Work instruction – When you reach the line in the data below that contains "Exercise. Can you point out the red paper", please start repeating lines exactly, and stop after the line that contains "Reading the photograph above, identify the finger", repeating nothing else.

Records supplied –
────────

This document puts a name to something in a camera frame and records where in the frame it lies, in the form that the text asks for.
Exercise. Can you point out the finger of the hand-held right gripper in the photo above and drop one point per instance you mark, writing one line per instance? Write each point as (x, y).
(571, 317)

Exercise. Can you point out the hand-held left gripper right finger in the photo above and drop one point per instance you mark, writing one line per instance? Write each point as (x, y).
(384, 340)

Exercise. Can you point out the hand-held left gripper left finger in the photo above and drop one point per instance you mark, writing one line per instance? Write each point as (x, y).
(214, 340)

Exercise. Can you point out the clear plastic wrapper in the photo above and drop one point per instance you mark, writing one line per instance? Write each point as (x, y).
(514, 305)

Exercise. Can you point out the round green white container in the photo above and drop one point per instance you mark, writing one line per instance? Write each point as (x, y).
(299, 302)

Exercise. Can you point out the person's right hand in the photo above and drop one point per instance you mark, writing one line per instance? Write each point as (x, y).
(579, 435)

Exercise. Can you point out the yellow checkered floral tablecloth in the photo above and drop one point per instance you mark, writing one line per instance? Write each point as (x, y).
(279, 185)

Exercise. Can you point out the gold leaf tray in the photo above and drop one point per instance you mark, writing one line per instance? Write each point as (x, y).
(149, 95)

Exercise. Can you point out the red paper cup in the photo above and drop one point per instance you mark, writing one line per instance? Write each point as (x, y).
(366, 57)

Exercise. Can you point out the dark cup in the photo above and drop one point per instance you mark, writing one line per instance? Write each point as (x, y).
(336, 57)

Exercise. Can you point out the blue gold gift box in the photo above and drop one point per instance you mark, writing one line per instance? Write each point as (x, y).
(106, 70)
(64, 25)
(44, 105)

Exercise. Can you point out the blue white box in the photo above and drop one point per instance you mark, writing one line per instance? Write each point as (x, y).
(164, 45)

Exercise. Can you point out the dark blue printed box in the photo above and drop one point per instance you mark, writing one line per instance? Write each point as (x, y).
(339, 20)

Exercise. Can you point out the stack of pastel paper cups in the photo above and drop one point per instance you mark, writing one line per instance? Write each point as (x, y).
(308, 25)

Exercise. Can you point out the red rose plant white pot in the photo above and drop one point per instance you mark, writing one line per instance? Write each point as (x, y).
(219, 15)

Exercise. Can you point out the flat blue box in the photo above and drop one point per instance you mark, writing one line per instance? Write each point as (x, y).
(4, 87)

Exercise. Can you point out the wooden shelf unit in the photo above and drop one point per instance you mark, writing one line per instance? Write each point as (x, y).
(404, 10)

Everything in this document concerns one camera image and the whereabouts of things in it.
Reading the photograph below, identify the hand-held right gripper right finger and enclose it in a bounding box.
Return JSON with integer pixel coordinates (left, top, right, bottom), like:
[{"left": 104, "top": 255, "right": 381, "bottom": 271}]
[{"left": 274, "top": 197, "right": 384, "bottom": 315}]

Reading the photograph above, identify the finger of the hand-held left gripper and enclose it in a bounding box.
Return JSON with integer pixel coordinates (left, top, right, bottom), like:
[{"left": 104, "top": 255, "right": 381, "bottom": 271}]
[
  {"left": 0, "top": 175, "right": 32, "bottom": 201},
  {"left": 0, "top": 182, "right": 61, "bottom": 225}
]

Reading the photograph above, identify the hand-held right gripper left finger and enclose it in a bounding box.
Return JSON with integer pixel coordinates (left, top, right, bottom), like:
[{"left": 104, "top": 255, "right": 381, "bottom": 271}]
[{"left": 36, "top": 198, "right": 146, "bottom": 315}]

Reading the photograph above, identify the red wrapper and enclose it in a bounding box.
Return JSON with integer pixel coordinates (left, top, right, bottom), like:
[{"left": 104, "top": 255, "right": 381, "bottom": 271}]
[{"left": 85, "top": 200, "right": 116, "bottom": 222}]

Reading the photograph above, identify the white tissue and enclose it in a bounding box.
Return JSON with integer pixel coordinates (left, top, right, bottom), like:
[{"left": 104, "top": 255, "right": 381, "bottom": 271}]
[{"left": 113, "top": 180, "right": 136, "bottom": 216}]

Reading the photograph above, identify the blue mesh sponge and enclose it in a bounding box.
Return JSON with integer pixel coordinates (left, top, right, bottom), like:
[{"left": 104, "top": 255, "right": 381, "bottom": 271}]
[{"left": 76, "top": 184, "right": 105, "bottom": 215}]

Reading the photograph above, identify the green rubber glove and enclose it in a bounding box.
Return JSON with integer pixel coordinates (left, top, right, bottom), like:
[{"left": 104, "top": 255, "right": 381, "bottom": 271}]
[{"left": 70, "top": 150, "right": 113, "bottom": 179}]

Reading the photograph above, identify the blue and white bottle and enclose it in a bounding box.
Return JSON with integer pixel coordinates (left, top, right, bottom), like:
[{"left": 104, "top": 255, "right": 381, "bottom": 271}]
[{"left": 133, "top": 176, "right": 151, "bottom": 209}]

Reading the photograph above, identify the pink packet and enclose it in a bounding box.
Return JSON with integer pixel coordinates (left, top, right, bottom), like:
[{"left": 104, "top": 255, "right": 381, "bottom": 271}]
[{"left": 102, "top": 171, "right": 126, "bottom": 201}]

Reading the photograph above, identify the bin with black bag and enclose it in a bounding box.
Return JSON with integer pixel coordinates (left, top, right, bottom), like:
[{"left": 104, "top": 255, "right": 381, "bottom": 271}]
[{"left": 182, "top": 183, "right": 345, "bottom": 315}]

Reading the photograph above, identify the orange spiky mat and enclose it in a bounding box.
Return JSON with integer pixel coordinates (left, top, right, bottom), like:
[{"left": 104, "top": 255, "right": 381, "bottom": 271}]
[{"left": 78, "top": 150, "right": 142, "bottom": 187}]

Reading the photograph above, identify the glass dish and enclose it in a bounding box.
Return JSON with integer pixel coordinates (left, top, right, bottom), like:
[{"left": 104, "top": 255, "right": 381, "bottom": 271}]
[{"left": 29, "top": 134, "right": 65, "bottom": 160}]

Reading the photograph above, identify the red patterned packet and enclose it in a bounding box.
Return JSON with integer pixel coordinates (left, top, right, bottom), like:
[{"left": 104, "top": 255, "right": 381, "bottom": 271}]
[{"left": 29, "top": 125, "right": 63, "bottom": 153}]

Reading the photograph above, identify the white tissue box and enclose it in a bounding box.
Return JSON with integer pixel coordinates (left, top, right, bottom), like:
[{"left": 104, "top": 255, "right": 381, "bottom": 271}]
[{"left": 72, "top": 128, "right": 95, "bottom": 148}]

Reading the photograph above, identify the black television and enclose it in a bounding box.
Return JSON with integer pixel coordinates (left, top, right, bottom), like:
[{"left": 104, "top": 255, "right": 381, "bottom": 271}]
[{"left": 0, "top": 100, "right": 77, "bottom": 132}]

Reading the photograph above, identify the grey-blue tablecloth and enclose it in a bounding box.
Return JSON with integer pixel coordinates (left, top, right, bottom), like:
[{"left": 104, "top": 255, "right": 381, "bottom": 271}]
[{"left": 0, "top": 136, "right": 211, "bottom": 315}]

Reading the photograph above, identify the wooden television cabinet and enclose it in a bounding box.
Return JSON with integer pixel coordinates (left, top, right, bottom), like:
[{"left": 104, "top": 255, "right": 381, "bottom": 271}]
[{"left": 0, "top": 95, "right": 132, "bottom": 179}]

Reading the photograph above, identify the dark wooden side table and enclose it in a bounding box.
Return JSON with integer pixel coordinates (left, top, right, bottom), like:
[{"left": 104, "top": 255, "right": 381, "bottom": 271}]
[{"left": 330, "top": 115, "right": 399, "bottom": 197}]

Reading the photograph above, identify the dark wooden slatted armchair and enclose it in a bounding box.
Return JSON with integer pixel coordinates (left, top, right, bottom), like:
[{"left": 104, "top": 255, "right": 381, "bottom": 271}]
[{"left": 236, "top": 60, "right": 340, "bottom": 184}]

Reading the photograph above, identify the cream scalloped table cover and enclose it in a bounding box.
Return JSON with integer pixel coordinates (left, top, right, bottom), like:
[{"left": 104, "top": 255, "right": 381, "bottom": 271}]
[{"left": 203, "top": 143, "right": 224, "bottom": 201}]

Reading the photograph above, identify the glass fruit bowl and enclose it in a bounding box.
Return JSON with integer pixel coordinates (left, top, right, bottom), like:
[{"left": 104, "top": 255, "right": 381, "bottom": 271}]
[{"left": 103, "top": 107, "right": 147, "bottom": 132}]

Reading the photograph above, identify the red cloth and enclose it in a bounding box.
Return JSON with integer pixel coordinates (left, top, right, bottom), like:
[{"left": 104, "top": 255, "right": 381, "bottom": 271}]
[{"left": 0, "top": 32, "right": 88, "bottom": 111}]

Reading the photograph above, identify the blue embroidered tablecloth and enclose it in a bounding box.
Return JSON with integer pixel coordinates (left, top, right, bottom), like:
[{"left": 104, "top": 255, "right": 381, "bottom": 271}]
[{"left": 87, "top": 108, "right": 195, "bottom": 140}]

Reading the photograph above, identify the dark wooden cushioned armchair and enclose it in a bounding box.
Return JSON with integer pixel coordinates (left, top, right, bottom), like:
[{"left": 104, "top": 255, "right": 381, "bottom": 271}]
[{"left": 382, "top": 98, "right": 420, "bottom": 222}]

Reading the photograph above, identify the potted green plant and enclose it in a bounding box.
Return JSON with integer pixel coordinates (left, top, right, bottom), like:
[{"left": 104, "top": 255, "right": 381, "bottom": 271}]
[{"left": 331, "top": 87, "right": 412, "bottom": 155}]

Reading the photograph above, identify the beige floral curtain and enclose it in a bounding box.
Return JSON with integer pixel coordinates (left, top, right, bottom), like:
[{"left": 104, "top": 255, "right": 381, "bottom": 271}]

────────

The completed task –
Exercise. Can you point out the red paper cup in the photo above and drop one point per instance you mark, writing one line per instance? Write each point as (x, y).
(366, 57)

Exercise. Can you point out the dark cup in the photo above and drop one point per instance you mark, writing one line per instance? Write each point as (x, y).
(336, 57)

Exercise. Can you point out the blue gold gift box in the photo above and drop one point per instance you mark, writing one line per instance? Write each point as (x, y).
(106, 70)
(64, 25)
(44, 105)

Exercise. Can you point out the blue white box in the photo above and drop one point per instance you mark, writing one line per instance? Write each point as (x, y).
(164, 45)

Exercise. Can you point out the dark blue printed box in the photo above and drop one point per instance you mark, writing one line per instance? Write each point as (x, y).
(339, 20)

Exercise. Can you point out the stack of pastel paper cups in the photo above and drop one point per instance you mark, writing one line per instance? Write each point as (x, y).
(308, 25)

Exercise. Can you point out the red rose plant white pot in the photo above and drop one point per instance you mark, writing one line per instance? Write each point as (x, y).
(219, 15)

Exercise. Can you point out the flat blue box in the photo above and drop one point per instance you mark, writing one line per instance? Write each point as (x, y).
(4, 87)

Exercise. Can you point out the wooden shelf unit in the photo above and drop one point per instance you mark, writing one line per instance? Write each point as (x, y).
(404, 10)

Everything in this document concerns one camera image and the whereabouts of things in it.
Reading the photograph below, identify the hand-held right gripper right finger and enclose it in a bounding box.
Return JSON with integer pixel coordinates (left, top, right, bottom), like:
[{"left": 104, "top": 255, "right": 381, "bottom": 271}]
[{"left": 274, "top": 197, "right": 384, "bottom": 315}]

Reading the photograph above, identify the finger of the hand-held left gripper and enclose it in a bounding box.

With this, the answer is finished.